Discovery of the Landing Position of the First Glider to arrive above the Merville Battery

In August 2016, Chuck Aitkenhead, son of a former member of the 7thParachute Battalion, kindly contacted me. He had found an aerial photograph showing Glider CN28, the first glider to arrive over the Merville Battery, just before the attack went in.  With Colonel Otway’s men being unable to illuminate the Battery due to the loss of mortars, the glider was unable to see the site and eventually landed somewhere to the east.  For many years it has been the subject of conjecture as to just how distant the glider had landed from the Battery, with some books saying up to four miles away !

However, it is now apparent that the actual landing site was half a mile (750m) east of the village of Gonneville, and ‘as the crow flies,’ a mile (1.5Km) from the Merville Battery.

Veteran Gordon Newton, ‘A’ Company, 9th Parachute Battalion, was on board the glider, and armed with a flamethrower. As the Horsa circled above, looking for the Battery, flak began to rise. “It was coming through the floor and out the roof. Under the seats, which are along the full length of the glider. You had all the other equipment, and there were mortar bombs, high explosive, there were replacements for the flamethrowers…. The whole thing was not just a tinderbox, it was very high explosives, and if it had got a tracer in the right place it would have just disintegrated. Had we been sitting crossways, people might have got hurt. I was sitting in the back seat, the pilot put me there and I wasn’t very happy with that.  So I went and sat next to Foster, the other flamethrower, whereupon they opened the door. In order that I didn’t get thrown out the door, I went and sat the other side.  As soon as I did this, where my head had been, something came through the floor and out the roof.” 

The pilot, Staff Sergeant Bone, thought he saw the Battery and so cast off, descending to 500 feet.
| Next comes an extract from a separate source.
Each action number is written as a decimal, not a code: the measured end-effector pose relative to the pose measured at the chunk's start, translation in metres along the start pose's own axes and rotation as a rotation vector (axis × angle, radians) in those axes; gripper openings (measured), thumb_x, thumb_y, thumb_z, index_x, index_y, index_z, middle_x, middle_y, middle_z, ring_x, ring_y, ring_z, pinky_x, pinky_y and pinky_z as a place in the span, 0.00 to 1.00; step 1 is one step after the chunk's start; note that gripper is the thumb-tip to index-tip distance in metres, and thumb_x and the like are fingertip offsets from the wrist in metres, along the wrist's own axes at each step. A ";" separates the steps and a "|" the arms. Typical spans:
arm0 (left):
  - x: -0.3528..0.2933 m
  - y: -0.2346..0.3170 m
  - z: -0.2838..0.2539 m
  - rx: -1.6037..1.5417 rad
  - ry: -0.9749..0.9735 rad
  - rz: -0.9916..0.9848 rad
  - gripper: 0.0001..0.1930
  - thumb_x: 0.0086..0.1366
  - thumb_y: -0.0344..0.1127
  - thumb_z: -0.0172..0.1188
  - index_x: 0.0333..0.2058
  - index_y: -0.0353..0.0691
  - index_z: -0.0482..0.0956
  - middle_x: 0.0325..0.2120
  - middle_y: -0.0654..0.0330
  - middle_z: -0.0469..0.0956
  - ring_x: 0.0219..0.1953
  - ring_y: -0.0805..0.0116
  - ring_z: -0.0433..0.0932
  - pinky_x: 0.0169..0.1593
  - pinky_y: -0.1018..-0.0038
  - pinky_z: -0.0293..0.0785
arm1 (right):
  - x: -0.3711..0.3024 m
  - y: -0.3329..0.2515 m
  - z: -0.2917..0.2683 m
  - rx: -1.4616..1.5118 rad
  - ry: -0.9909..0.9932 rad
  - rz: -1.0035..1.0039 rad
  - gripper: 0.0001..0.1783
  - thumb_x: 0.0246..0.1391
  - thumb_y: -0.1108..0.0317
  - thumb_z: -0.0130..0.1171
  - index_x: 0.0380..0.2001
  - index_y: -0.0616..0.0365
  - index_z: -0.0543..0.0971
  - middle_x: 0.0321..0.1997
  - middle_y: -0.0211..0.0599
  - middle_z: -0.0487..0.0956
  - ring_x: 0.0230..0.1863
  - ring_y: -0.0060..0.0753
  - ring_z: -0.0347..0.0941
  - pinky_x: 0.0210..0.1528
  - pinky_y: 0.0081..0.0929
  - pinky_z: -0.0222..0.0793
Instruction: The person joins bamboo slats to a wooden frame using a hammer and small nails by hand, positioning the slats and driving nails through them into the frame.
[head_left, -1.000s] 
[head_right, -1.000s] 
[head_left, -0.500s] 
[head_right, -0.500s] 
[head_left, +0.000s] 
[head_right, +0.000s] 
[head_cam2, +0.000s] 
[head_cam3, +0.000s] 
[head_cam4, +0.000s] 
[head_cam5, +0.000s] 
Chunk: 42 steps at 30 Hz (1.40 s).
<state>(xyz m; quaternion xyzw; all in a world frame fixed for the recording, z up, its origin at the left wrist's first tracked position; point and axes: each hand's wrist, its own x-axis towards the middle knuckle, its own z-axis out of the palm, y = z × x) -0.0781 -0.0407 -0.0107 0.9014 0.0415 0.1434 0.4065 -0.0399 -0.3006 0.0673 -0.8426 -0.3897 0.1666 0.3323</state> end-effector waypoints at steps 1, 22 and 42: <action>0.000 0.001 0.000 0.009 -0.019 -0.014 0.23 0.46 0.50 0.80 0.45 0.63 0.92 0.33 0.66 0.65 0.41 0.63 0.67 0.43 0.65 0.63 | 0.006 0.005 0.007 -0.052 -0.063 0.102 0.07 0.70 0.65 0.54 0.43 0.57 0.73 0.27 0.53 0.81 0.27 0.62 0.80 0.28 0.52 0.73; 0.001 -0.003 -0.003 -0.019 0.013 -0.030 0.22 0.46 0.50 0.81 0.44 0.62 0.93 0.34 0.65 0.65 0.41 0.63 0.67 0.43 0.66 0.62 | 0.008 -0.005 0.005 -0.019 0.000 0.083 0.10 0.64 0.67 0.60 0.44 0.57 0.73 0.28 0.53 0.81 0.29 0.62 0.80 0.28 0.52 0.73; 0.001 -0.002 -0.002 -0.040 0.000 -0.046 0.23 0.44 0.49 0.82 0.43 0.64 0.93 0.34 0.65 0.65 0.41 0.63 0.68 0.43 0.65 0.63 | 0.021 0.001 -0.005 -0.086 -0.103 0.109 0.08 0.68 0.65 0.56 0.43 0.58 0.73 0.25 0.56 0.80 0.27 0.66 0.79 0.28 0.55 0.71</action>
However, this turned out to be the bombed village of Gonneville and he therefore banked the glider away. Gordon Newton remembered: “Through a window I could see a tree and I thought, ‘Hello !’  As it happened it went skidding across the water and the tail came off, and left it about seventy-five yards behind.”

Horsa CN28 is visible in the top right hand corner. The village is the heavily bombed Gonneville. The Merville Battery is just out of picture, to the west.
The glider lying in a flooded field; it’s tail clearly separated from the fuselage.
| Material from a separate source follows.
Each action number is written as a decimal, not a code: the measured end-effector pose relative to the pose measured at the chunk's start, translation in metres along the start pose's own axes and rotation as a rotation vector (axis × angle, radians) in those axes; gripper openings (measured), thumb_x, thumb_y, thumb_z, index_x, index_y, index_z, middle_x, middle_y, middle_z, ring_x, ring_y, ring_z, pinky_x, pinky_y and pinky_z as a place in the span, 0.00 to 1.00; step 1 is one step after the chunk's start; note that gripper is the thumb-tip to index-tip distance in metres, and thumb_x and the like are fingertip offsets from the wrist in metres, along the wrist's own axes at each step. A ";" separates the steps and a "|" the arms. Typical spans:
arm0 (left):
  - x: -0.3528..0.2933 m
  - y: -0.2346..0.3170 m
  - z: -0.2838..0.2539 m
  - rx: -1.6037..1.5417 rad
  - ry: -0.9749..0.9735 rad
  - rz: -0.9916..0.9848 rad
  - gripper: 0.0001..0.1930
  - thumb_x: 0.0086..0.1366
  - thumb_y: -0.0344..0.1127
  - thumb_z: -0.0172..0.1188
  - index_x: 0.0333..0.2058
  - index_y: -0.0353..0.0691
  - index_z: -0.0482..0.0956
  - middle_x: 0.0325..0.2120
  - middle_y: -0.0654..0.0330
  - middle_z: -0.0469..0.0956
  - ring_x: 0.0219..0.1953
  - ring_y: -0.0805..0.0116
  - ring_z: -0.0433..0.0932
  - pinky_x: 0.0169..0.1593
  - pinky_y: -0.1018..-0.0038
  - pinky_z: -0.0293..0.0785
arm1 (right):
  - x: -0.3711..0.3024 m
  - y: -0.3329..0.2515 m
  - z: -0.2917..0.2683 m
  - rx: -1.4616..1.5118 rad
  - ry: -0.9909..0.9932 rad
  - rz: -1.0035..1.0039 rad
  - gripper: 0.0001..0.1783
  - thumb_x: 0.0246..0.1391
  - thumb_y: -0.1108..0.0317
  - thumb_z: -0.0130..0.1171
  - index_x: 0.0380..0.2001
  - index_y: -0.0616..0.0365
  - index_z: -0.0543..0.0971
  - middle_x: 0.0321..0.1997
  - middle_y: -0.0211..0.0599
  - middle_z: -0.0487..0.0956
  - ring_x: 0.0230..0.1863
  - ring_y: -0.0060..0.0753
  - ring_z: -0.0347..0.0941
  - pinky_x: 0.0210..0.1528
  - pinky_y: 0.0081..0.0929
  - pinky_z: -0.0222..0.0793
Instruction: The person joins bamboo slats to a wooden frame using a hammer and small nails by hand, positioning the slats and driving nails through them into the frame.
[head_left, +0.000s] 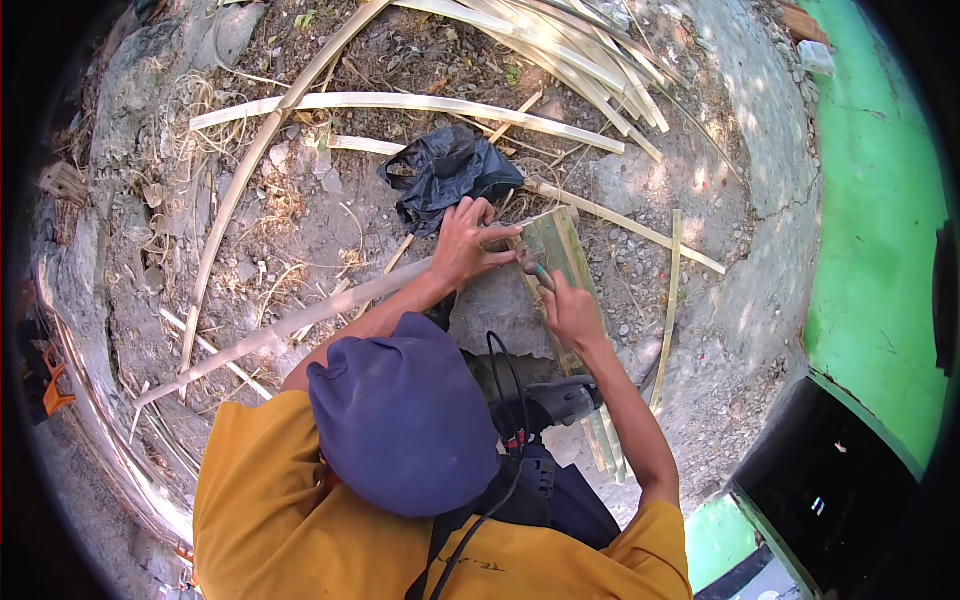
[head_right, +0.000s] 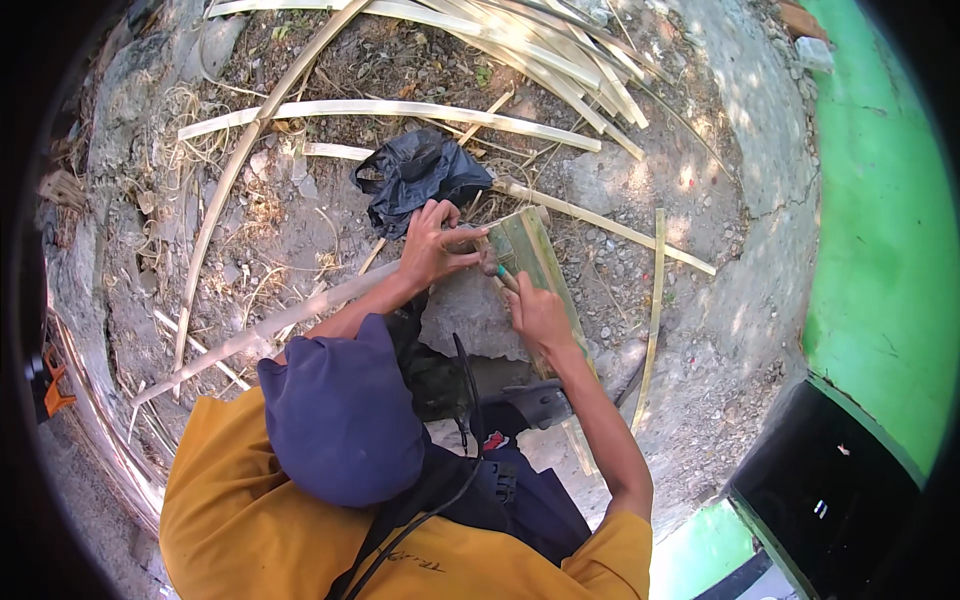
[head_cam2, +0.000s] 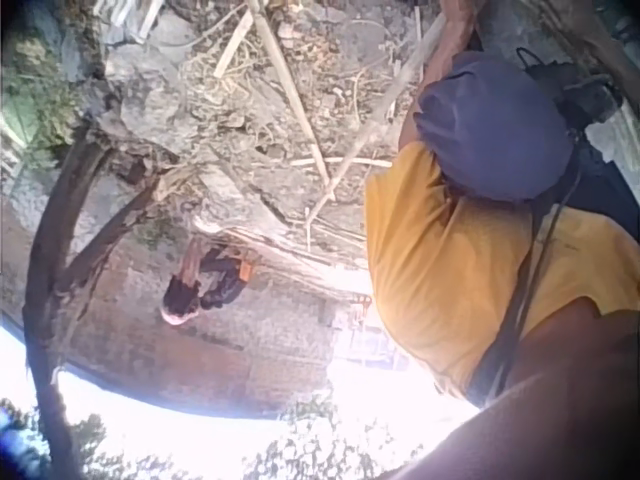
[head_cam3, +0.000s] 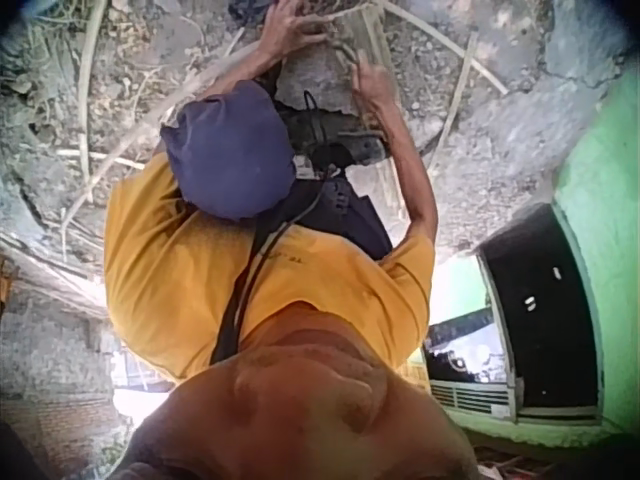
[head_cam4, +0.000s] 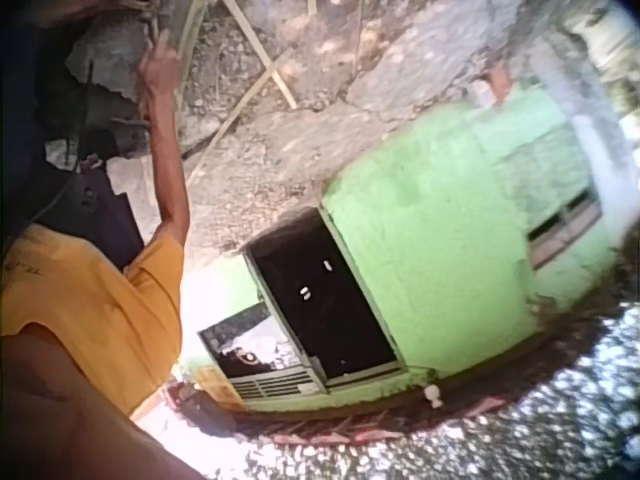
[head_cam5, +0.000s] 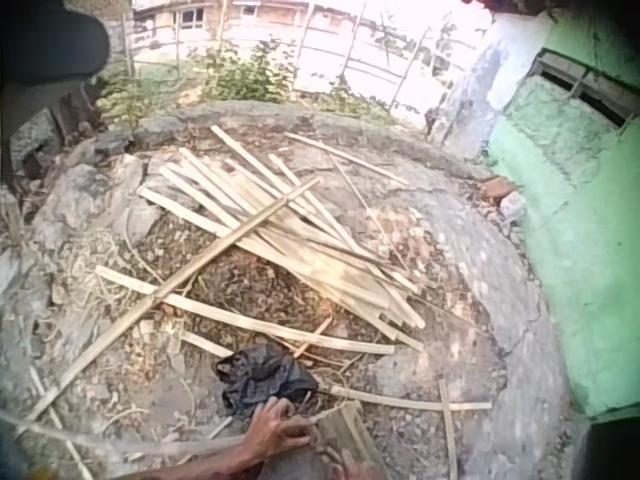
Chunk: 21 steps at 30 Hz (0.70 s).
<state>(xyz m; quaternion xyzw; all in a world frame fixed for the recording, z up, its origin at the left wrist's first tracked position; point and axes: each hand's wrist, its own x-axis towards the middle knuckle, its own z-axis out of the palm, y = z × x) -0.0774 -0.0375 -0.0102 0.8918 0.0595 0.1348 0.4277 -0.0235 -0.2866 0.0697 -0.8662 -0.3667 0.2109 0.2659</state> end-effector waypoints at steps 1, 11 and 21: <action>0.000 0.000 0.001 0.013 -0.019 -0.005 0.23 0.45 0.49 0.82 0.43 0.64 0.93 0.34 0.65 0.65 0.41 0.62 0.68 0.43 0.65 0.63 | 0.005 -0.002 0.000 -0.091 -0.102 0.148 0.08 0.67 0.66 0.57 0.44 0.58 0.73 0.25 0.56 0.80 0.27 0.66 0.79 0.28 0.55 0.71; -0.004 0.001 0.001 0.004 0.024 0.031 0.24 0.44 0.49 0.82 0.44 0.64 0.93 0.34 0.65 0.65 0.40 0.63 0.67 0.43 0.66 0.62 | -0.007 -0.013 -0.009 0.009 0.054 0.026 0.08 0.67 0.66 0.58 0.41 0.58 0.73 0.26 0.58 0.79 0.27 0.65 0.79 0.29 0.54 0.71; 0.000 0.002 -0.001 -0.009 -0.002 0.027 0.25 0.42 0.46 0.81 0.44 0.63 0.93 0.34 0.65 0.65 0.41 0.63 0.68 0.43 0.66 0.62 | -0.001 -0.012 -0.005 0.086 0.159 -0.092 0.08 0.67 0.65 0.57 0.44 0.56 0.74 0.25 0.54 0.80 0.26 0.62 0.79 0.27 0.54 0.71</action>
They had landed safely, but would take no part in the assault on the Merville Battery.

Gordon had been going back to Normandy for nearly 50 years, and always wondered where ‘his’ Horsa had come down, so it was a very special moment for him when he was taken there in June 2017.  

This superb photograph of Gordon Newton at the site of his Horsa glider landing, east of the Merville Battery. Taken by the immensely talented Robin Savage.

Sadly, Gordon passed away in September 2018.